## Your objective
Pull out each line of the data that includes the word "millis".

## Information provided
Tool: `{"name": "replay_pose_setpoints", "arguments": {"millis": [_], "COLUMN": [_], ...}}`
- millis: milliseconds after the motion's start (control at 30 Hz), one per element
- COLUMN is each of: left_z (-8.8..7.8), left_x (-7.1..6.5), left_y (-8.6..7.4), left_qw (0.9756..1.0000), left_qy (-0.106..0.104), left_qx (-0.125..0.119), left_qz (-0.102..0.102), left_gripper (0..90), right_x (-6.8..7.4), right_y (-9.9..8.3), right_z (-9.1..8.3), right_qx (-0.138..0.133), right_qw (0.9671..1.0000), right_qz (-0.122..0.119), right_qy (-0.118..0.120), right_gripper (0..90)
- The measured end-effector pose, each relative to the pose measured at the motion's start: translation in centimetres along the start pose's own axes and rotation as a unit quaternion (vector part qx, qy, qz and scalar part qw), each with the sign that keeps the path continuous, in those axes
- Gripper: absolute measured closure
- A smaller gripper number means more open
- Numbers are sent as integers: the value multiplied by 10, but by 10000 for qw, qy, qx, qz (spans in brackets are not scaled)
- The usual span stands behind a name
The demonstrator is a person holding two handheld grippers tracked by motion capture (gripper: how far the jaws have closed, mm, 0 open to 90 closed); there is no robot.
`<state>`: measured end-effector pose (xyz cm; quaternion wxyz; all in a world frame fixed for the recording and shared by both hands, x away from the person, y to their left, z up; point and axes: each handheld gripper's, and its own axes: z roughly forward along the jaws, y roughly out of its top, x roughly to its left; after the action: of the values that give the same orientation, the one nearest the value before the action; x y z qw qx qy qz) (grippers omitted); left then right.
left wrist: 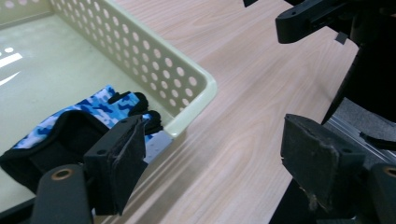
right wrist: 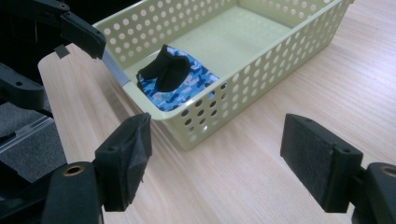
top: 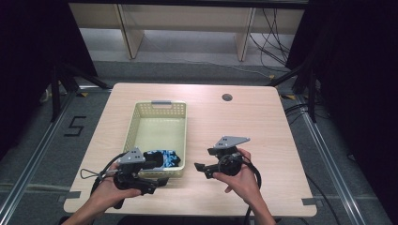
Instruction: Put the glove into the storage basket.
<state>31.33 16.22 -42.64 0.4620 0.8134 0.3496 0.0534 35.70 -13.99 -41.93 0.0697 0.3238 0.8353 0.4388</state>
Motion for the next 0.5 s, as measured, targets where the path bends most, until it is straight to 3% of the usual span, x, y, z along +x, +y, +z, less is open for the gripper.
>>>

## Output
Tool: `{"name": "replay_pose_setpoints", "arguments": {"millis": [_], "COLUMN": [_], ...}}`
- millis: milliseconds after the motion's start (control at 30 Hz), one per element

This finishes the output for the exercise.